PTP needs to "work" over a local 169.254.0.0/16 network. This isn't
unreasonable.

Maybe, but the kernel avoids it for some reason.  I'd like to
understand the root cause.

Last night I downloaded the kernel.org 4.19.29 tarball and looked over the bind code and setsockopt IP_MULTICAST_IF. I'm not seeing any problems with the kernel implementation. I'm not finding anywhere that the kernel forces dropping multicast sent over a link local address interface. If I've missed something, then I'd welcome someone pointing it out. Grep is our friend :-)

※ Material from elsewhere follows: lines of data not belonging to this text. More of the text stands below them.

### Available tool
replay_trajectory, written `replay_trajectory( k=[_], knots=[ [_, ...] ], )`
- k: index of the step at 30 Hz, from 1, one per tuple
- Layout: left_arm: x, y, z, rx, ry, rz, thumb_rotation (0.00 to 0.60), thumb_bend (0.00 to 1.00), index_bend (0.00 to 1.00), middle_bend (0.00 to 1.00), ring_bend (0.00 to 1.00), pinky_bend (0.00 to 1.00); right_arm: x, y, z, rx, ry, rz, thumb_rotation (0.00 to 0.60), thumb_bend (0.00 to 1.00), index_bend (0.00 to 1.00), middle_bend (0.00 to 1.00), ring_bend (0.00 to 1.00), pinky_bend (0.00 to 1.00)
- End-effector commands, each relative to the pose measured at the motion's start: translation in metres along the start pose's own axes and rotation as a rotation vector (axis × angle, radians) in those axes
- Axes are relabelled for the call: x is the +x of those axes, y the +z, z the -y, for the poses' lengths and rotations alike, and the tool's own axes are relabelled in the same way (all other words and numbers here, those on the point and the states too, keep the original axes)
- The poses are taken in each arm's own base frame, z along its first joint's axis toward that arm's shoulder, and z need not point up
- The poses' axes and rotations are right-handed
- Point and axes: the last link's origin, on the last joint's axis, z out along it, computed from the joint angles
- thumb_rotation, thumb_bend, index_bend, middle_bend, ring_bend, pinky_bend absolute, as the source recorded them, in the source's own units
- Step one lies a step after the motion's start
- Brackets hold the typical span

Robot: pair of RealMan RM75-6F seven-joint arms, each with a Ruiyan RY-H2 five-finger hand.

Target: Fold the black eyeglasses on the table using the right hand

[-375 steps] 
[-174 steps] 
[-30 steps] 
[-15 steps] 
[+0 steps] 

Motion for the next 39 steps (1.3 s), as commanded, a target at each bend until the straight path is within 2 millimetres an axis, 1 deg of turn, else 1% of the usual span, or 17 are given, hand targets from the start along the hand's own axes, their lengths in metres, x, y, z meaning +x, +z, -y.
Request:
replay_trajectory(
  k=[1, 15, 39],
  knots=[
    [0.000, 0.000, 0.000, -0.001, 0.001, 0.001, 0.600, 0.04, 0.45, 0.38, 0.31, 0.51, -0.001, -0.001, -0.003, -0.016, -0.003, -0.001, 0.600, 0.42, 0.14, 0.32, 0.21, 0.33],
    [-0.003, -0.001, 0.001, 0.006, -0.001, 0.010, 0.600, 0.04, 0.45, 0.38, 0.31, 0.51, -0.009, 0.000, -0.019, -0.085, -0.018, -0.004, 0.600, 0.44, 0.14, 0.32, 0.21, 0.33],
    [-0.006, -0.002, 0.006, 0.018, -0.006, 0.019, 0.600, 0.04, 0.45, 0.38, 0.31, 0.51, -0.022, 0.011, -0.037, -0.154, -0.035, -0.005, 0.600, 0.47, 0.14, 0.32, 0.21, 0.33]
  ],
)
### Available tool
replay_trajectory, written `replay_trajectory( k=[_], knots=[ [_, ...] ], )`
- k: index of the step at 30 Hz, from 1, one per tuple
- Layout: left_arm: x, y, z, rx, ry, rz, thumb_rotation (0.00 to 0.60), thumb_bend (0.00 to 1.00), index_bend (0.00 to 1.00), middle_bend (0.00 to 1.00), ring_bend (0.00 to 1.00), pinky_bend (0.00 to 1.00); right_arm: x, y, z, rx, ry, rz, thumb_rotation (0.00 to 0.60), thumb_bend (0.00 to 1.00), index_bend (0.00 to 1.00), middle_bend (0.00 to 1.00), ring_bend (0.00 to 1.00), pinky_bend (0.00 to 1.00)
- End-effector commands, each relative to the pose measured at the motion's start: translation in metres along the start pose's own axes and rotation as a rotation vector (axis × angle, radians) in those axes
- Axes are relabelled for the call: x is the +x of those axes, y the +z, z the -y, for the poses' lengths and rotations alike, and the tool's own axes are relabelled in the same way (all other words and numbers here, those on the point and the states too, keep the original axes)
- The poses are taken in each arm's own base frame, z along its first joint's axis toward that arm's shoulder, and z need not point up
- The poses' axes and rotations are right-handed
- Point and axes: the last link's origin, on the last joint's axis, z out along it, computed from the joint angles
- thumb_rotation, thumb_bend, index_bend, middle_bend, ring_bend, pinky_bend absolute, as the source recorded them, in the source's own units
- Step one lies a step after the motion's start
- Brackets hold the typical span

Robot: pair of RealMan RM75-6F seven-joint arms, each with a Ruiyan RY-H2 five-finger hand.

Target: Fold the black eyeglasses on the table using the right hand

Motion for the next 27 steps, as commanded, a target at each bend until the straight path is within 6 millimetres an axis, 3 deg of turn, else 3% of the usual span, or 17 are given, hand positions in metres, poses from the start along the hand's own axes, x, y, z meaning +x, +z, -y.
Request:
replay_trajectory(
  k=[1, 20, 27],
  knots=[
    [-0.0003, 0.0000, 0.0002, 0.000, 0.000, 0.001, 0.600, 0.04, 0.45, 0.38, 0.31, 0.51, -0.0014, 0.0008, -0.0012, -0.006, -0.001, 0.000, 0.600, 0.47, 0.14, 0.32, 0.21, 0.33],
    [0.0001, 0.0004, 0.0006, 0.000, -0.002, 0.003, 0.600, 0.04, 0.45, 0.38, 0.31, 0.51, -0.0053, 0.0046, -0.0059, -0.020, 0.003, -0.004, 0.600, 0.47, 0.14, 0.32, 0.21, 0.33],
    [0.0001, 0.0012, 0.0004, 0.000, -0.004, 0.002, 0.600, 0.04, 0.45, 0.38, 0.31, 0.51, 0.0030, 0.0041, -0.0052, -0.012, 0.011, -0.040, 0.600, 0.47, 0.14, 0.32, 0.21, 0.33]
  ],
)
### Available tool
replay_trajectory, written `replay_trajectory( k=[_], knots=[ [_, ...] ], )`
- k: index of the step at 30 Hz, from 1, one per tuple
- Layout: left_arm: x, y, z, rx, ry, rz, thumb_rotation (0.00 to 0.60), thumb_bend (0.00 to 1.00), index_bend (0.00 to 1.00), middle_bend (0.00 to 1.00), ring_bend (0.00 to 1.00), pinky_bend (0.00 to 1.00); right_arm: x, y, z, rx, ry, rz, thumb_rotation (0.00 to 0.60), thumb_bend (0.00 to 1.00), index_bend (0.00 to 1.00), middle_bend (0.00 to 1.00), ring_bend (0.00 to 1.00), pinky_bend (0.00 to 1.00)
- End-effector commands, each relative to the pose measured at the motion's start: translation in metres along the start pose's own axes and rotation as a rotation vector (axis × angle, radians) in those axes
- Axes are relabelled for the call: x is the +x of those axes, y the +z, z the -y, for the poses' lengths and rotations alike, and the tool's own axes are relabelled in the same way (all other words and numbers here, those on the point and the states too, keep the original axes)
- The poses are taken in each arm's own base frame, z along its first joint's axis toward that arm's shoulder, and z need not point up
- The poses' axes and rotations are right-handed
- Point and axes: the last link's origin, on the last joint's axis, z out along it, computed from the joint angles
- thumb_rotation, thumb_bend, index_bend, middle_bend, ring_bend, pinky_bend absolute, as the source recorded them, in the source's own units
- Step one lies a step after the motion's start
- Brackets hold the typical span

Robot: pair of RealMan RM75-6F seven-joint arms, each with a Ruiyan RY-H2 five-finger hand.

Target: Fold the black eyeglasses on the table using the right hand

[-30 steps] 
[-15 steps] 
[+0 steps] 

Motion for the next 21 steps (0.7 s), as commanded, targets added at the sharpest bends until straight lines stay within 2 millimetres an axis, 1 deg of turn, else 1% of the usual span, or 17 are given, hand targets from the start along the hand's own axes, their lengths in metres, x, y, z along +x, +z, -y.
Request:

My organization isn't using avahi. These are statically assigned link local addresses used to create a unique management network. I'd agree their usage is certainly "weird" and predate me. But, I'm not finding anything in the kernel that prohibits their usage. We're running a stock Ubuntu kernel.

Since the PTP multicast destination addresses are global in scope,
combining a link-local SA with a PTP DA appears to be prohibited.

Anyhow, maybe that is how the kernel sees it.

I've firmly convinced myself that the problem here is an application level issue. With the mcast_bind patch we bind to the correct interface and there is no issue with multicast being sourced from the link local address interface. If there was kernel level code to force these packets to be dropped, the packets would never make it onto the wire.